Dengan KK tersebut, JPU Ali Prakoso meyakini Notaris Atika Ashiblie juga terkecoh dengan dokumen yang diserahkan terdakwa saat membuat dua akta otentik berupa pengakuan hutang dan personal guarantee.
“Jadi notaris pun mungkin terkecoh dengan data data atau dokumen yang diserahkan keduanya. Mereka juga ngomong KTPnya sudah suami istri, KK yang dilampirkan dalam eksepsi mereka, Henry selaku suami, Iuneke selaku istri,” pungkasnya.
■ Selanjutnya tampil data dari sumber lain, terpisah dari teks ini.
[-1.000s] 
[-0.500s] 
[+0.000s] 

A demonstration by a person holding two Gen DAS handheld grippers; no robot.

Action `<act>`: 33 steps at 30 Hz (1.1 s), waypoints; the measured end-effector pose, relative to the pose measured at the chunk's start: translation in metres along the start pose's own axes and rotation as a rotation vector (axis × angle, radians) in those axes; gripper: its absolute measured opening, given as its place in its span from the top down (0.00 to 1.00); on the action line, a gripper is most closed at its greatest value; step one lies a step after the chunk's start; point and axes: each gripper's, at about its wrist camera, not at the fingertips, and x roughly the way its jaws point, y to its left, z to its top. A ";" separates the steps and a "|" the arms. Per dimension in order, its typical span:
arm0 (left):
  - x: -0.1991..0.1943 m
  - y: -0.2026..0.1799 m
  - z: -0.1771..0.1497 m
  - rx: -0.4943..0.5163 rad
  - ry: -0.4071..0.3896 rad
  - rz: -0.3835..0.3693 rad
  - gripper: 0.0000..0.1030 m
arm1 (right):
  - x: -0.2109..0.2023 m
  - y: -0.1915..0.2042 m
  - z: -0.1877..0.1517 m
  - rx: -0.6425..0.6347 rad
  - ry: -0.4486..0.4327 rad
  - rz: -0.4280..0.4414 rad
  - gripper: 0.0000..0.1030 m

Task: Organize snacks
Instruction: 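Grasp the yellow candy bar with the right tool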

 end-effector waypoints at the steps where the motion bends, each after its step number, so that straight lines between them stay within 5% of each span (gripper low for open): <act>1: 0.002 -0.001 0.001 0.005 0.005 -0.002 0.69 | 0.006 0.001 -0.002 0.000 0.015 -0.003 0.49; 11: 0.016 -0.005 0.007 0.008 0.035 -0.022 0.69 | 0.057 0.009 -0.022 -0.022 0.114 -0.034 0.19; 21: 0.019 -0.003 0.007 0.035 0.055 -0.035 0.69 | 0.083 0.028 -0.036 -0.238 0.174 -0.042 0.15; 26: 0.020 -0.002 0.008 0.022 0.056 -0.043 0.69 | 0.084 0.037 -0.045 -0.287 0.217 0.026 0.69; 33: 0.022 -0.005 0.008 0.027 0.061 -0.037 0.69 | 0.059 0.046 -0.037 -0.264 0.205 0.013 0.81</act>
Untuk diketahui kronologis perkara keterangan pernikahan palsu ini dimulai pada Juli 2010 ketika Henry J Gunawan dan Iuneke Anggraini mengaku sebagai pasangan suami istri (Pasutri) saat membuat 2 akta perjanjian pengakuan hutang dan personal guarantee.
Namun faktanya, mereka baru resmi menikah secara agama Budha di Vihara Buddhayana Surabaya pada 8 November 2011. Keduanya dinikahkan oleh pendeta Shakaya Putra Soemarno Sapoetra serta baru dicatat di Dispenduk Capil pada 9 November 2011.